他还是一如既往的冷淡,像初次拜会的客人。
路过厨房,陈妈正巧出来。
见到邵牧原,她眼角的褶皱更深了,“牧牧回来啦,饿不饿,要不要先垫点,我给你…”
邵牧原难得露出笑容,却打断了她的话,“不用陈阿姨,我待会儿就走。”
陈妈一听,褶子平整,笑意落幕,“又不吃饭呀,我还给你…”欲言又止间,她说,“老爷在二楼书房,你去吧。”
这么多年,陈妈每次都期待他能留下来吃饭,但每一次的结局都是一样的,无一例外。刚开始还找理由,后来连理由都懒得讲,只会说一句,“不用,我待会儿就走。”
看着砂锅里咕嘟咕嘟的滚水,她依稀记得,邵牧原长到她及腰的位置时,总拽着她的围裙,一笑就露出那排缺了门牙的牙齿,“陈阿姨,想吃你做的桂花酥。

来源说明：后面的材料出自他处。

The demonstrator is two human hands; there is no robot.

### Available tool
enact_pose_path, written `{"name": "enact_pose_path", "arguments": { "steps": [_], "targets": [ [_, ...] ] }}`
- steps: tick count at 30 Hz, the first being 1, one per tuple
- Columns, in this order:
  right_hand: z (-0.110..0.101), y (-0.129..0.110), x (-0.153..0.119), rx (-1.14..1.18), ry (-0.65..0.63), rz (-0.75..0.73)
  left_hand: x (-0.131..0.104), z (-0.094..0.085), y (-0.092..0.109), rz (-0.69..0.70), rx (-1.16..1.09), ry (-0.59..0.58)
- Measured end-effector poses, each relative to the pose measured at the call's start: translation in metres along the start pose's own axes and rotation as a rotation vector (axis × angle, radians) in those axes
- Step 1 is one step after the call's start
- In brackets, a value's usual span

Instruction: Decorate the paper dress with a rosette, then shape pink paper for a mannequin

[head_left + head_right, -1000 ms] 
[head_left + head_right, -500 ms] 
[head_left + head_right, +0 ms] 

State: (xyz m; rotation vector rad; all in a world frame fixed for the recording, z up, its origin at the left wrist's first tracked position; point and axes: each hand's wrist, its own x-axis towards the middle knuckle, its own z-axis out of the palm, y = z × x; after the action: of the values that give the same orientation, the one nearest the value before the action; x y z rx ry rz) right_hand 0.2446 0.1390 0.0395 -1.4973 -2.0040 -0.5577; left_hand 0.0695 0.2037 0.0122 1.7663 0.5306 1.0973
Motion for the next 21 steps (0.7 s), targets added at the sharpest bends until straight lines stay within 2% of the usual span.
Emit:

”
高压锅的气蒸腾而上,逼得人把思绪拉回来。
邵牧原径直上了楼梯,楼梯是旋转的,他抚在扶手上,一寸寸的感知,油漆一遍一遍地刷,墙皮一层一层地翻新,原来已经过去这么多年了。
快到楼梯口,他收回手插进口袋里,和上一次一模一样的动作,就像历史重演,只是这一次出现了小插曲。
轻轻地关门声。
邵牧原闻声,看到一个背影,丸子头,白t恤,牛仔裤,转身,与他四目对视。
一转身就看到一个陌生人在不远处,正常人多多少少会有点愣怔,包括林榆。
这是她第一次见到邵牧原,一眼过去,孤独又灿烂的神,就是那部爆火的韩剧,很有故事又很漂亮的人。孤独又孤僻,感觉他不开心,感觉他有结界,感觉他…
“喂?林榆?”电话对面的声响将一切都打乱了。
林榆晃过神来,捶捶脑袋,礼貌性的颔首点头,相当于跟来人礼仪性的打招呼了。
然后迅速回应电话那头,“老师我在我在,您说,”她边走边说,去到二楼最尽头的阳台。
邵牧原没太在意,只是瞧着她像个学生,眼神里透露着未经世事的清澈。大概是那小子的家教,这个月第几个了。
他点点头回应,结束了这场不期而尴尬的相遇。